→ Action item
Print exactly, and only, the lines running from the line containing "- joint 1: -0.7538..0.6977" through the end of the records below.

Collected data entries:
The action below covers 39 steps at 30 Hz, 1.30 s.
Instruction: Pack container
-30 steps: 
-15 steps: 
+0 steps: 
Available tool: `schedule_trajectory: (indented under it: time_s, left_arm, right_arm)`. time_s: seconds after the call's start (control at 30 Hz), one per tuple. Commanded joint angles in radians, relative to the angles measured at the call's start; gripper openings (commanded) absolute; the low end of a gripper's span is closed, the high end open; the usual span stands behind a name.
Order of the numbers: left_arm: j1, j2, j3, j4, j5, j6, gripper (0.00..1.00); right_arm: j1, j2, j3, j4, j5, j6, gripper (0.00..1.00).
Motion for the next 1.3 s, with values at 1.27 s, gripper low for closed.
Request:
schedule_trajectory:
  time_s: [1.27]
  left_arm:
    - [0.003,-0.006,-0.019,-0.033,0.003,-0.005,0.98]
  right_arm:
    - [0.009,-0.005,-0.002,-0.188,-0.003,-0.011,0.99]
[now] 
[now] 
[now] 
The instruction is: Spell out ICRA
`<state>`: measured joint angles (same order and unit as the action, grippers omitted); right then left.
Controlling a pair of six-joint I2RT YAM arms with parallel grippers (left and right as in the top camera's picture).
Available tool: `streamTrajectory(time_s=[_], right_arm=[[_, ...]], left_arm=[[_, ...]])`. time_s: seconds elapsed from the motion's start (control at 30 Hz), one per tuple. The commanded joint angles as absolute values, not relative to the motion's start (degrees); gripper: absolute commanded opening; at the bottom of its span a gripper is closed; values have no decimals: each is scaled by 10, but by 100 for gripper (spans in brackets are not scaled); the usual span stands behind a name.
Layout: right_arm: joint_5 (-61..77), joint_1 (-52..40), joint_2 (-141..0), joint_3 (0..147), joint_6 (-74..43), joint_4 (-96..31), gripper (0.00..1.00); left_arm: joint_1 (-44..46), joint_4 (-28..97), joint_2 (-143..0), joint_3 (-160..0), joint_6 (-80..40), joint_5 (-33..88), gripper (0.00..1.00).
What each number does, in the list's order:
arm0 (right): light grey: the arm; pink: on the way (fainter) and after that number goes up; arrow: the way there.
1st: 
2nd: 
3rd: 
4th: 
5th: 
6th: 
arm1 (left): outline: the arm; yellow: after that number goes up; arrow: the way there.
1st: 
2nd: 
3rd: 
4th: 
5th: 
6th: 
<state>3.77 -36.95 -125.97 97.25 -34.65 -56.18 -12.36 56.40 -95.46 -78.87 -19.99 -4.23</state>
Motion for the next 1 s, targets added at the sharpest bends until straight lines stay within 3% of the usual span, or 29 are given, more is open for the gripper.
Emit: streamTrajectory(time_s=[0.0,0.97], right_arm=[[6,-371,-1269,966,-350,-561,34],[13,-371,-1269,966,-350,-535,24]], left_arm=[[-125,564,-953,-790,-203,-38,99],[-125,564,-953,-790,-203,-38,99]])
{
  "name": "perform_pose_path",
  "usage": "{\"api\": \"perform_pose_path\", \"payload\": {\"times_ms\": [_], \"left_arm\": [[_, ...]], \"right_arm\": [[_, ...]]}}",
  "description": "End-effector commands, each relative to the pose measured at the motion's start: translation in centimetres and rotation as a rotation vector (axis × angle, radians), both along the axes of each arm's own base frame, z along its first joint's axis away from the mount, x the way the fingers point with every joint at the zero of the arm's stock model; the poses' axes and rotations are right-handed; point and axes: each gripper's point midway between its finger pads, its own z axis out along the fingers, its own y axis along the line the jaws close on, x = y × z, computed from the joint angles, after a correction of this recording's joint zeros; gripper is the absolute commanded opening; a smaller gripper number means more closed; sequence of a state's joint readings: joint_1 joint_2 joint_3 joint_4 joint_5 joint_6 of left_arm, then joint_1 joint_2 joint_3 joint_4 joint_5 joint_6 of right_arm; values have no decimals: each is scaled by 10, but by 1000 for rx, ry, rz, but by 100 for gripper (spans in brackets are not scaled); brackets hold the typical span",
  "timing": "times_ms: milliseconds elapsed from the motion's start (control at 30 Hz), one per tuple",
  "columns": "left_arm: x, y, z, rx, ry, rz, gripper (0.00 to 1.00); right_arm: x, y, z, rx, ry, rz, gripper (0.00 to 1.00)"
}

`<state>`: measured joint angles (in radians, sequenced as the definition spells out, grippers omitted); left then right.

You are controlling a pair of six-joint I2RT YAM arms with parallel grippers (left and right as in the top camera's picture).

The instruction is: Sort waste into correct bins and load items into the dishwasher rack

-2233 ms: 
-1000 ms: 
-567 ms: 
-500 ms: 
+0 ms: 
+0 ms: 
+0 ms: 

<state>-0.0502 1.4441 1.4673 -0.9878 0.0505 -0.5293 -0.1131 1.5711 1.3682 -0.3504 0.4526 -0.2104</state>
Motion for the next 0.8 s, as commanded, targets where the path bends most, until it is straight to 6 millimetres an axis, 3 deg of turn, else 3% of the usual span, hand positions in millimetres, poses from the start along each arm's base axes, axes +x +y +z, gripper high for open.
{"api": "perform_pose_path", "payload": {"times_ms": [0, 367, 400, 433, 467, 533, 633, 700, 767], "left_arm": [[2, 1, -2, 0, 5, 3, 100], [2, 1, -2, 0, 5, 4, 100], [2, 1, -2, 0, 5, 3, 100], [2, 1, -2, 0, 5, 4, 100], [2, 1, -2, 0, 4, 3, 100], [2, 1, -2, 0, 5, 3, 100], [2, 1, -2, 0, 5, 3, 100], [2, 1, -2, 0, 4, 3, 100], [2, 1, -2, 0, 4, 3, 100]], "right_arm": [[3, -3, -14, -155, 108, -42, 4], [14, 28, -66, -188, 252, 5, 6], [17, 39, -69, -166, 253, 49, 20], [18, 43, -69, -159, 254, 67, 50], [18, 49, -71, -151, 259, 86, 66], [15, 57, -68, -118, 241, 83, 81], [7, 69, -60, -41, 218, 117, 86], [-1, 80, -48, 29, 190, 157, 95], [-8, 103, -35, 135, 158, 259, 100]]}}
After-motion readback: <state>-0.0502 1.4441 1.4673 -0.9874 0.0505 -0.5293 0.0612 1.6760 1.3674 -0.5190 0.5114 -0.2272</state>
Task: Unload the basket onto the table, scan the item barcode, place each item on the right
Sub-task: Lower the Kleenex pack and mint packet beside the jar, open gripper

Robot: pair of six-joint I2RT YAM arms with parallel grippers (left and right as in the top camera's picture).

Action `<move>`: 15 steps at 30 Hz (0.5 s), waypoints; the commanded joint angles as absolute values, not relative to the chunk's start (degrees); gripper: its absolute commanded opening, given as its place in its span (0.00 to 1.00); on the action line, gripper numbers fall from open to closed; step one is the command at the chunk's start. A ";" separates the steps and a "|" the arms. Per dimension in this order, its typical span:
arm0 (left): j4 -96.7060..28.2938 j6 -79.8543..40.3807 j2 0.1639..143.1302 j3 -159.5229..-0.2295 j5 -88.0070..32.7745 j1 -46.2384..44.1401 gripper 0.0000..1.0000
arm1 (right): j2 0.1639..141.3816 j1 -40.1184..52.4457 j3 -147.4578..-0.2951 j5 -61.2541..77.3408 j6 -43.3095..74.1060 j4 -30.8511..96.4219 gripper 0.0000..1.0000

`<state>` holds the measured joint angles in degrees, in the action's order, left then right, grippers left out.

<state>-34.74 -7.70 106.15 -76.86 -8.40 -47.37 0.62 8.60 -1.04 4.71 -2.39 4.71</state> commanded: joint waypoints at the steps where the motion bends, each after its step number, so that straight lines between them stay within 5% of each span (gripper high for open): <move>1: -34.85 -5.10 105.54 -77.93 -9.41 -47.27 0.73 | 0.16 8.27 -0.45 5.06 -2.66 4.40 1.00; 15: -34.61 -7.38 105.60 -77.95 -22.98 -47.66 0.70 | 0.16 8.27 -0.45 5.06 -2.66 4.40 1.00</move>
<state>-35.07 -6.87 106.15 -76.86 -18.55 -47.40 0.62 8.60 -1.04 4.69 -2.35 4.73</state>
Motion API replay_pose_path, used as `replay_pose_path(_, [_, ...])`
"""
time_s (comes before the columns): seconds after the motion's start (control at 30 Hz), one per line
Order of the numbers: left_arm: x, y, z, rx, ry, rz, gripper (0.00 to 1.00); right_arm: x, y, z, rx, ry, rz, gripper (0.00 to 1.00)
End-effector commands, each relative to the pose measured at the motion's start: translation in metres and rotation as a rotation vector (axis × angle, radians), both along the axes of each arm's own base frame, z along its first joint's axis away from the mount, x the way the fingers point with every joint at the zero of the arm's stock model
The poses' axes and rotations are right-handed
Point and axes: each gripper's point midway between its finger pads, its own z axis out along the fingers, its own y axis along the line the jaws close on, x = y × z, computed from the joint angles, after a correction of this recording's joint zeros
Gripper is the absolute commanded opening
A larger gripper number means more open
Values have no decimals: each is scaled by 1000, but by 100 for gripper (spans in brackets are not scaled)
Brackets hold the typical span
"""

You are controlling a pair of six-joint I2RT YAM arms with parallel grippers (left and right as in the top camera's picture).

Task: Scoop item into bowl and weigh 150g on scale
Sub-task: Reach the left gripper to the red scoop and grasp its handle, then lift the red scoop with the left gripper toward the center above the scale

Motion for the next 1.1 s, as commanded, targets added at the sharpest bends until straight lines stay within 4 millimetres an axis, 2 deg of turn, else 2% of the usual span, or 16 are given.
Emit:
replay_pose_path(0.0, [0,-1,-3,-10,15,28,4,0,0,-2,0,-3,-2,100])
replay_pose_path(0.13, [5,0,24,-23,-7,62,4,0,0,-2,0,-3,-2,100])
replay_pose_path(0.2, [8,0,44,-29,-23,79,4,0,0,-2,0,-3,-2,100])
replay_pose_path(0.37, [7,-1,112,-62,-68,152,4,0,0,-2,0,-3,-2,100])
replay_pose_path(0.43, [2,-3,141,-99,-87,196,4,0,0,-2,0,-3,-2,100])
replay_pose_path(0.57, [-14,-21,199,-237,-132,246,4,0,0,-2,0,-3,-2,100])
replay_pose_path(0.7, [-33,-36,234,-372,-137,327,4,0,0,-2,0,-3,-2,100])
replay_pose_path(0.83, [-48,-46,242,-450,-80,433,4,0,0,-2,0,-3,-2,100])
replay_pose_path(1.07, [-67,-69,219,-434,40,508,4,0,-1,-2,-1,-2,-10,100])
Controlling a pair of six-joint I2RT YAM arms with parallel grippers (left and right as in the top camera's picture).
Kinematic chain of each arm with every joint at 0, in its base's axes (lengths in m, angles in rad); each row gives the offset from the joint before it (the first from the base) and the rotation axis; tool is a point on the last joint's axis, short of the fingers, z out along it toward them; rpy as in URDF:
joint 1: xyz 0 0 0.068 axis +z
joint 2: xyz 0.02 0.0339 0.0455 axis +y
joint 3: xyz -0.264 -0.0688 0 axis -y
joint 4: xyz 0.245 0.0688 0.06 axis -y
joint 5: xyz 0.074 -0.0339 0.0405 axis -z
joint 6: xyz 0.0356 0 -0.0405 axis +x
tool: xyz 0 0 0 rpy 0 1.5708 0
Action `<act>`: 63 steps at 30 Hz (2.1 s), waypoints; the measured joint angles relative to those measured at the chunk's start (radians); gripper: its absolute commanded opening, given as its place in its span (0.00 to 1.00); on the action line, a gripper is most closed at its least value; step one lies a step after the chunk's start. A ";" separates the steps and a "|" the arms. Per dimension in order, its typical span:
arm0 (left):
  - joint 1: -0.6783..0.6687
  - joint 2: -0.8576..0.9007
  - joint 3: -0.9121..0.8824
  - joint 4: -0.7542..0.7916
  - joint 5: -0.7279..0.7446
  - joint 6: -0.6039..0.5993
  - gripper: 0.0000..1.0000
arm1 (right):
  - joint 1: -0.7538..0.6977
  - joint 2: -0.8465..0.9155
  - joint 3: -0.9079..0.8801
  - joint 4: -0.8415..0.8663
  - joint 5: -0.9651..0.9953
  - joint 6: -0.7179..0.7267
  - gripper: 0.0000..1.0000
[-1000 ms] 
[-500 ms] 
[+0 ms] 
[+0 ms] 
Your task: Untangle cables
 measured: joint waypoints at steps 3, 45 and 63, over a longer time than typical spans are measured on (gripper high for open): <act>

→ Exercise result
  - joint 1: -0.7538..0.6977
  - joint 2: -0.8465..0.9155
  - joint 3: -0.9079..0.8801
  - joint 4: -0.8415..0.8663
  - joint 5: -0.9651..0.9953
  - joint 6: -0.7179..0.7267
  - gripper: 0.0000..1.0000
[-1000 ms] 
[-500 ms] 
[+0 ms] 
[+0 ms] 
Your task: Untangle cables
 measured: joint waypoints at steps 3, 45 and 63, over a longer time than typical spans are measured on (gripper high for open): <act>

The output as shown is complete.